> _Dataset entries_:
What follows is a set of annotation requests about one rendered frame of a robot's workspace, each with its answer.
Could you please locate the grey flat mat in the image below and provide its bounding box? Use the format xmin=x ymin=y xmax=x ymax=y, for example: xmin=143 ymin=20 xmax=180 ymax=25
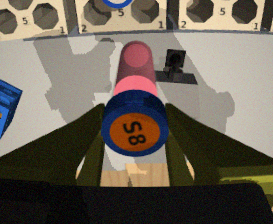
xmin=0 ymin=33 xmax=273 ymax=157

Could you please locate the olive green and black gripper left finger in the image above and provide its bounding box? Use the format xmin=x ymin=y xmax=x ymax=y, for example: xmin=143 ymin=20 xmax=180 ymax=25
xmin=0 ymin=103 xmax=105 ymax=186

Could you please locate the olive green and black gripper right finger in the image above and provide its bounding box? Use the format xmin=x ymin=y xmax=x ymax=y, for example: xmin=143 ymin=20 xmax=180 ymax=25
xmin=165 ymin=103 xmax=273 ymax=208

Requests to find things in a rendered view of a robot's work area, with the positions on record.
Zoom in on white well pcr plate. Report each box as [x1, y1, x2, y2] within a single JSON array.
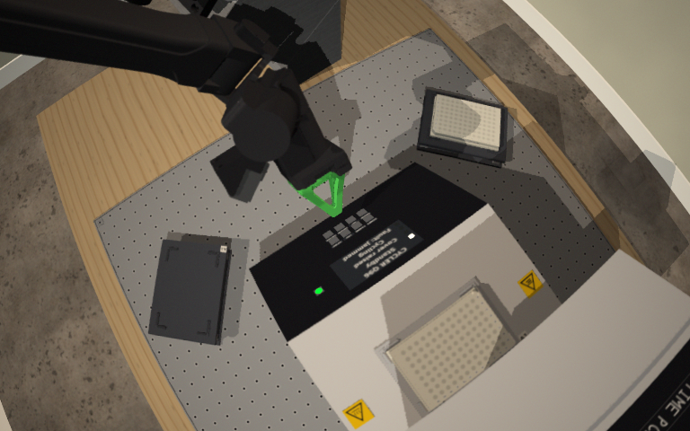
[[385, 288, 516, 411]]

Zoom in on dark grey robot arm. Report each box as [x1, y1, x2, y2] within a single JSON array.
[[0, 0, 315, 203]]

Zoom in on cream well plate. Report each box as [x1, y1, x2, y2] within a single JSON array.
[[429, 94, 500, 152]]

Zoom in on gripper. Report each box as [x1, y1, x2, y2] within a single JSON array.
[[278, 107, 352, 217]]

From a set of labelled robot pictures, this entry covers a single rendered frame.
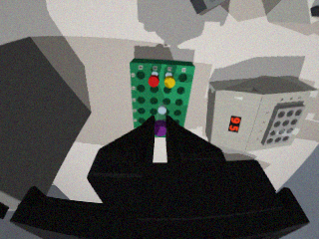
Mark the green tube rack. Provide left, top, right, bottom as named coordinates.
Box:
left=130, top=59, right=195, bottom=128

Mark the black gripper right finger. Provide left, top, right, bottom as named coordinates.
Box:
left=165, top=116, right=226, bottom=162

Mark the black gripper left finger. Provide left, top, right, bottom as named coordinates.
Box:
left=94, top=116, right=155, bottom=162

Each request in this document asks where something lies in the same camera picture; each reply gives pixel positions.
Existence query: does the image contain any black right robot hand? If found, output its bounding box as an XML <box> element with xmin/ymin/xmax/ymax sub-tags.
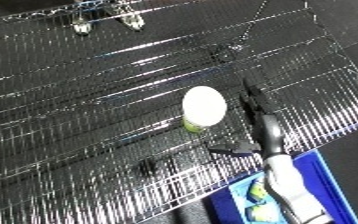
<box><xmin>207</xmin><ymin>78</ymin><xmax>290</xmax><ymax>162</ymax></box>

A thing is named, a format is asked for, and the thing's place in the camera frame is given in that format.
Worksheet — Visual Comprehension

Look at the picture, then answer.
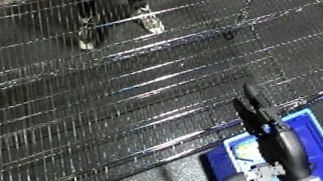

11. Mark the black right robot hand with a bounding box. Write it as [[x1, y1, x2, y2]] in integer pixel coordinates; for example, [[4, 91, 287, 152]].
[[213, 76, 318, 181]]

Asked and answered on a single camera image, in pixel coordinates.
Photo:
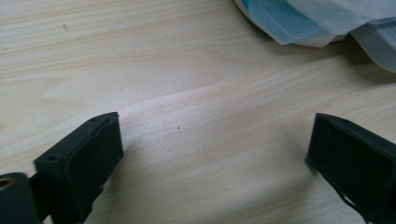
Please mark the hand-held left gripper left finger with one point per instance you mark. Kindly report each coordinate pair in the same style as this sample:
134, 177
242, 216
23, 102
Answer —
84, 161

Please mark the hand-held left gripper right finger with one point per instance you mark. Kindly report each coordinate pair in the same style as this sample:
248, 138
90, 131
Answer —
355, 158

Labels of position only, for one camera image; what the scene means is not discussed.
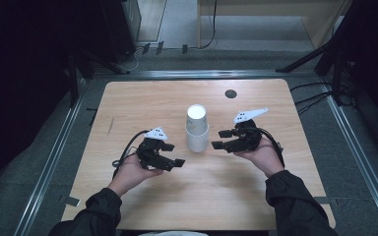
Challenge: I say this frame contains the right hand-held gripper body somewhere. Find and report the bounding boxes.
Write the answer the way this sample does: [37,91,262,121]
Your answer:
[226,107,270,154]

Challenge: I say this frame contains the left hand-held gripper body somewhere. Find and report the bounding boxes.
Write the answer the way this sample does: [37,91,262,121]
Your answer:
[137,127,169,171]

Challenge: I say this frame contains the person's right hand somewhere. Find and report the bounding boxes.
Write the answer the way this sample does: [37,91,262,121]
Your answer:
[234,136,284,179]

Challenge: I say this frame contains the person's left hand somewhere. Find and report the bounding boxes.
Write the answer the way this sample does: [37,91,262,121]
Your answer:
[107,153,163,198]

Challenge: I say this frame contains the black tape mark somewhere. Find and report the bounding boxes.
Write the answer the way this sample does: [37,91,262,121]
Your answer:
[86,107,98,127]

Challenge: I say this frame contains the grey tape strip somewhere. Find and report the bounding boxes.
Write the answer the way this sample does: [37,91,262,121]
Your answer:
[313,196,333,205]
[63,196,81,207]

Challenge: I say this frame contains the black tripod stand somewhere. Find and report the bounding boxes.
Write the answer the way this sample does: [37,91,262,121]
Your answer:
[275,0,378,106]

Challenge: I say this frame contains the black computer tower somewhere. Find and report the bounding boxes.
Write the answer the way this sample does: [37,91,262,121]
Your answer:
[99,0,142,63]

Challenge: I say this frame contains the light wooden cabinet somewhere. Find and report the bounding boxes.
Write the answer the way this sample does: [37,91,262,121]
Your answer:
[196,0,352,49]

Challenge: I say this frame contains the left hand-held gripper cable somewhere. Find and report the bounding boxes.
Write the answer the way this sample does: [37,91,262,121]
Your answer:
[111,130,151,180]

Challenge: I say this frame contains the hand-held gripper cable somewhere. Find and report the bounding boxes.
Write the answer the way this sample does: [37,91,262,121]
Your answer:
[111,130,151,180]
[254,127,285,169]

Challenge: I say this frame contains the right hand-held gripper cable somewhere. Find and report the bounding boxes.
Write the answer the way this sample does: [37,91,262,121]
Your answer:
[254,127,285,169]

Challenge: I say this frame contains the metal floor rail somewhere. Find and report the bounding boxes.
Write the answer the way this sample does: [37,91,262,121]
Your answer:
[92,69,316,81]
[319,78,378,236]
[13,78,88,236]

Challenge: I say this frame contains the black floor cables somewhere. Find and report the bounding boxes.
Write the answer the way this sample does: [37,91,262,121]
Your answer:
[289,82,334,116]

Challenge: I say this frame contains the white floor cable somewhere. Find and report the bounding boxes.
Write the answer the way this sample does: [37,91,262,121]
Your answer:
[121,47,140,72]

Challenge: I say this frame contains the black hanging cable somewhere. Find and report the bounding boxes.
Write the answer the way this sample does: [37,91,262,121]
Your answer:
[200,0,219,50]

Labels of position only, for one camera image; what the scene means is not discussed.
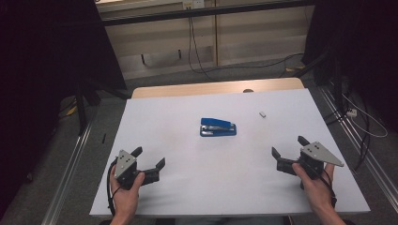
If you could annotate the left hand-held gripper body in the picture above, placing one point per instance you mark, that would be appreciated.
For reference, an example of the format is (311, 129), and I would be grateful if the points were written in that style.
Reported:
(125, 162)

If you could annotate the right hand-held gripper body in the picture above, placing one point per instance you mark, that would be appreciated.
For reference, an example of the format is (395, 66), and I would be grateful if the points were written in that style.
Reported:
(317, 154)

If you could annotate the blue stapler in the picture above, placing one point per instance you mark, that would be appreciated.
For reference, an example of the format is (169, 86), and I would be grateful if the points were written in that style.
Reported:
(217, 127)

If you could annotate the person's left hand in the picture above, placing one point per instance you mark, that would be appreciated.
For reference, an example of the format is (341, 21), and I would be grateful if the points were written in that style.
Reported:
(126, 200)

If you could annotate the person's right hand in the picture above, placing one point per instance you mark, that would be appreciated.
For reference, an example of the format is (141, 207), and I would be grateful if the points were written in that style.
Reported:
(319, 192)

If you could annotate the small black floor piece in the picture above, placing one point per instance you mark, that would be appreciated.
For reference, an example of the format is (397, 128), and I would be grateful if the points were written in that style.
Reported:
(104, 138)

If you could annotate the white power strip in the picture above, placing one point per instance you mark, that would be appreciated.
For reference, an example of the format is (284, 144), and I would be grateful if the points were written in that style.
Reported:
(352, 112)

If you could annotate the white table cover board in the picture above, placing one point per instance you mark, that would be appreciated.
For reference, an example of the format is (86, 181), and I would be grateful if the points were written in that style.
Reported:
(219, 175)

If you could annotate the black metal stand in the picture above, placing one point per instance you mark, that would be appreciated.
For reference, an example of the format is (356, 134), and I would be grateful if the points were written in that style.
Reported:
(82, 109)
(338, 87)

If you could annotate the brown round table grommet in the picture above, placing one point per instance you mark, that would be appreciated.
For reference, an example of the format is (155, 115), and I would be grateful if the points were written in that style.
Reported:
(248, 91)

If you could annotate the person's grey trousers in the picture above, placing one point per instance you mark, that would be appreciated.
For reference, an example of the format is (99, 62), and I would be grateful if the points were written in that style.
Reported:
(228, 221)

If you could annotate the wooden table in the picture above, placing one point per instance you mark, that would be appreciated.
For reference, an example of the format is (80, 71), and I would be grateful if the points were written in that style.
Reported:
(194, 89)

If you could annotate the beige cabinet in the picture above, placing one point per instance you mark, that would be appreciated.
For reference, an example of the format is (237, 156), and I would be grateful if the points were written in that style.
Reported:
(256, 37)

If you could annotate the black curtain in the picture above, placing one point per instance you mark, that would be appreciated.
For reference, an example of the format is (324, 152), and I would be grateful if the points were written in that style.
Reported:
(366, 40)
(40, 62)

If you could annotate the black horizontal bar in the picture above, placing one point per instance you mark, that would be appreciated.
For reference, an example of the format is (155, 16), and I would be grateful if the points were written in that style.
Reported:
(250, 7)

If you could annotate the aluminium floor rail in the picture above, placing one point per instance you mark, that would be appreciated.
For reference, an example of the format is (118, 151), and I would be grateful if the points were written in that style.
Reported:
(67, 178)
(359, 146)

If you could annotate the white wall socket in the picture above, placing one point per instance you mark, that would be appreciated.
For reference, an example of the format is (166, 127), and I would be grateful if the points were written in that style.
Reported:
(193, 4)

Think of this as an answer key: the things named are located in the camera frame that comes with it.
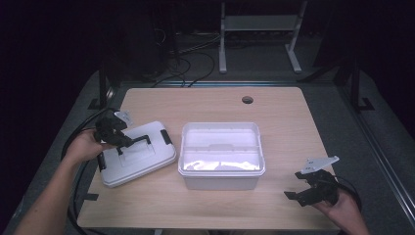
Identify white box lid black handle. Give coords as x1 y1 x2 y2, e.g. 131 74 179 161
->
97 120 178 189

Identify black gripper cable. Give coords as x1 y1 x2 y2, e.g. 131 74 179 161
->
336 175 364 212
60 108 114 235

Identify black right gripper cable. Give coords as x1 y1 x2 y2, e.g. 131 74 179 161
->
336 175 364 212

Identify person's right hand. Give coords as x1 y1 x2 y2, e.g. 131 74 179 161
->
314 189 370 235

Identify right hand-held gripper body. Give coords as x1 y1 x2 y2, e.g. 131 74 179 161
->
295 156 341 208

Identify person's left hand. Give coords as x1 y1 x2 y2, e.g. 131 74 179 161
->
63 128 114 165

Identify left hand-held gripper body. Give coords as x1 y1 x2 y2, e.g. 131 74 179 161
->
94 110 134 147

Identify black floor cables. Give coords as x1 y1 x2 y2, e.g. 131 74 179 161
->
151 32 223 88

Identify black frame post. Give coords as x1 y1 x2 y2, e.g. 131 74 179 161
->
87 62 115 113
349 62 376 113

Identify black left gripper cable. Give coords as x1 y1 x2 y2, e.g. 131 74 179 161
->
60 108 114 235

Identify white metal stand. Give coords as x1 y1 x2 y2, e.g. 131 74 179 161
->
218 0 308 74

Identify white plastic storage box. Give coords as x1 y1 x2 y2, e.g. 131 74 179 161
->
176 121 266 191

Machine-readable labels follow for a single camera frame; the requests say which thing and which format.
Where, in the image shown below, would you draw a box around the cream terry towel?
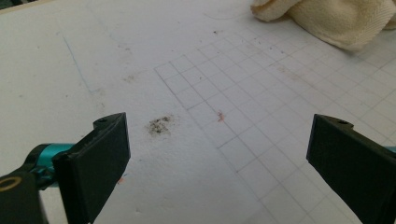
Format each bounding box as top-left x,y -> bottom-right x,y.
250,0 -> 396,52

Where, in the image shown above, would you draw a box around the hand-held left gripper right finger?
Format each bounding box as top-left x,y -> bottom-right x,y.
306,114 -> 396,224

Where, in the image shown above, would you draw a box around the white grid mat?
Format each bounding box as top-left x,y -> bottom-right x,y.
0,0 -> 396,224

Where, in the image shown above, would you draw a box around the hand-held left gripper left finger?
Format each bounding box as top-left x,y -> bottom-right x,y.
52,112 -> 131,224

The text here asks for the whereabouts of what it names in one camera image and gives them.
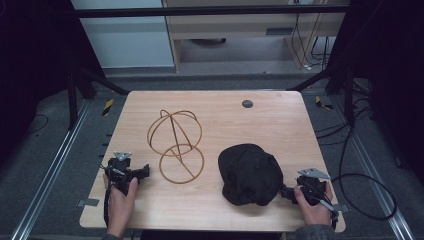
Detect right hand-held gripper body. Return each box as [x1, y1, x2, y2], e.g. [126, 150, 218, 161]
[295, 167, 332, 207]

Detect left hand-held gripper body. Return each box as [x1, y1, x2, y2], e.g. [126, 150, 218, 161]
[103, 151, 136, 196]

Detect black hat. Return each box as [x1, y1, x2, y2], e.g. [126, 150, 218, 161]
[217, 143, 285, 207]

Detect person's right hand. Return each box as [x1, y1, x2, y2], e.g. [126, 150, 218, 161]
[293, 181, 335, 228]

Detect person's left hand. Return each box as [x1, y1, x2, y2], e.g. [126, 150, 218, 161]
[106, 177, 140, 238]

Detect grey tape piece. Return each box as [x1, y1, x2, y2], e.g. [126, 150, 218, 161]
[76, 197, 100, 208]
[332, 203, 352, 214]

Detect yellow black floor tape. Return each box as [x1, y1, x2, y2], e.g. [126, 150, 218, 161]
[314, 95, 335, 111]
[101, 98, 115, 117]

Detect black metal stand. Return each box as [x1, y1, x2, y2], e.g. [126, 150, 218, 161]
[65, 59, 130, 132]
[287, 63, 357, 126]

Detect white cabinet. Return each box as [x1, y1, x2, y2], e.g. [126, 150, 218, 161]
[70, 0, 176, 70]

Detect light wooden desk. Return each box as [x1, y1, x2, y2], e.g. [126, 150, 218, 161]
[161, 0, 352, 73]

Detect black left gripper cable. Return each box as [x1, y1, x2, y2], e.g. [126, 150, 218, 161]
[102, 182, 113, 228]

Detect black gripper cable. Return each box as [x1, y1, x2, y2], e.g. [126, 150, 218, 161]
[102, 182, 113, 228]
[313, 113, 398, 231]

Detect brown wire hat stand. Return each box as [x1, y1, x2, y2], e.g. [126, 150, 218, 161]
[146, 108, 205, 185]

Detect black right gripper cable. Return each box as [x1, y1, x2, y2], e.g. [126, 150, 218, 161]
[313, 113, 398, 231]

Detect aluminium floor rail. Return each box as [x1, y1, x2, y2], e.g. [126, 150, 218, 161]
[329, 95, 416, 240]
[9, 99, 92, 240]

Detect black floor cables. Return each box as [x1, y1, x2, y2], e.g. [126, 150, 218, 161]
[314, 79, 374, 147]

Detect thin black floor cable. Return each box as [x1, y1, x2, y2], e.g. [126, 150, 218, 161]
[25, 113, 50, 136]

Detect bundle of hanging desk cables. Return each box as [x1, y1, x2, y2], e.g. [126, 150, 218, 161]
[290, 0, 332, 72]

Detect black frame crossbar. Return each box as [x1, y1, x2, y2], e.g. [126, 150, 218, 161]
[70, 4, 352, 20]

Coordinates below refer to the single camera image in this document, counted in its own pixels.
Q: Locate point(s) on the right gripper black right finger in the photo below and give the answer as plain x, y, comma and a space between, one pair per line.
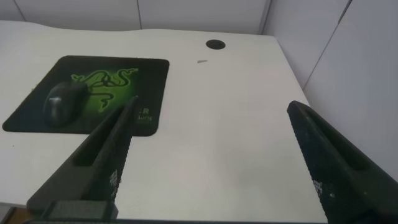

> _Problem to work on_:
Look for the string "shown" in the data above and return every line that has it.

> _Output of the exercise_:
Where, in the image shown below, would you draw a box around the cream terry towel?
Where, in the image shown above, would you draw a box around the hand-held left gripper right finger?
Where, in the image shown above, would you draw a box around the white grid mat?
Where, in the image shown above, would you draw a box around the hand-held left gripper left finger?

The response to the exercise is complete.